If the data on the drive isn't important:
Each manufacturer of drive typically has website available bootable disk
images that have their own particular low level format, testing and
drive recovery software. If the drive is in warranty, they generally
require you run this software to generate a failure report identifying
the failure. In the process of testing and low level formatting a
drive, it quite often will cleanly reformat and become functional
again. That being said, the test and format process usually ends up
marking bad disk sectors and formatting around them. I'm pretty leery
about using a drive like this for anything I care about. Replacement
drives you get on warranty exchange are usually just recovered and
reformatted (remanufactured?) field failures.
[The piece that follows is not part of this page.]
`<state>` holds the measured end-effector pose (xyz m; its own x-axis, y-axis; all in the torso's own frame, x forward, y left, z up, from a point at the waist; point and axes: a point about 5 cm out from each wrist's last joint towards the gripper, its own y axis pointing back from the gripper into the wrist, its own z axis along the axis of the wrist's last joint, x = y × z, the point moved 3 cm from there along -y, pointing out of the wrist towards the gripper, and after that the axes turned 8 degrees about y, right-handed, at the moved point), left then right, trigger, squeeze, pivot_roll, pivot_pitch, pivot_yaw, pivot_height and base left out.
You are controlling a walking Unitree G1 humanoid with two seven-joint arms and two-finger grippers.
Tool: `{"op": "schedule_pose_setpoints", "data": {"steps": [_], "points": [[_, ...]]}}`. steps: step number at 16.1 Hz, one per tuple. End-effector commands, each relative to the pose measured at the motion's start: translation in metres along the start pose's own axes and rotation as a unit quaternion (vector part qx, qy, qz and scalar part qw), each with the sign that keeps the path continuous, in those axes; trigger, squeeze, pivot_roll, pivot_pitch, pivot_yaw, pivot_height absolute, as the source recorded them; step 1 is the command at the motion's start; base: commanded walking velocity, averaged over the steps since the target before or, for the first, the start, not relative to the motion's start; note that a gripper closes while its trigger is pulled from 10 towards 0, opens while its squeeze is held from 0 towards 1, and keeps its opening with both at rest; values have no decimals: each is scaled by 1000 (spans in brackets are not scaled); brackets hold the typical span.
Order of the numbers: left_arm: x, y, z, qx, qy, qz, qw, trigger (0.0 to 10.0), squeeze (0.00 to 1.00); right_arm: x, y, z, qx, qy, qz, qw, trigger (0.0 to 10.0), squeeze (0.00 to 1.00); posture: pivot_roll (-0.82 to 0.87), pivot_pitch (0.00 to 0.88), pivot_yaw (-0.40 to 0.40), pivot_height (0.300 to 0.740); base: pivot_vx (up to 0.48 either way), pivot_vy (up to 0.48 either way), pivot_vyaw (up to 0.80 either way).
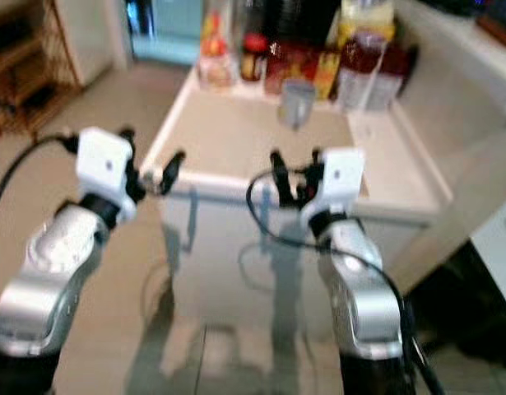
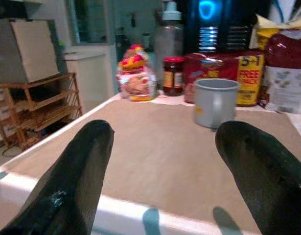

Disks all have a lifetime, and once errors start creeping in, I
generally just replace the drive. It isn't worth burning $150 in
billable time to recover a used and suspect $150 drive. If I do that
I'm down $300 and only get a undependable used drive I can't trust out
of the deal.
Now that the flood plains in Thailand have dried out and the drive
manufacturers have stuffed the supply chain, drive prices are dirt cheap
once again.
If you want to get data off the drive:
If you've got time to spare and losing billable hours isn't a problem
GNU ddrescue is pretty amazing at bringing dead or dying drives back to
consciousness, even if only long enough to get a backup off.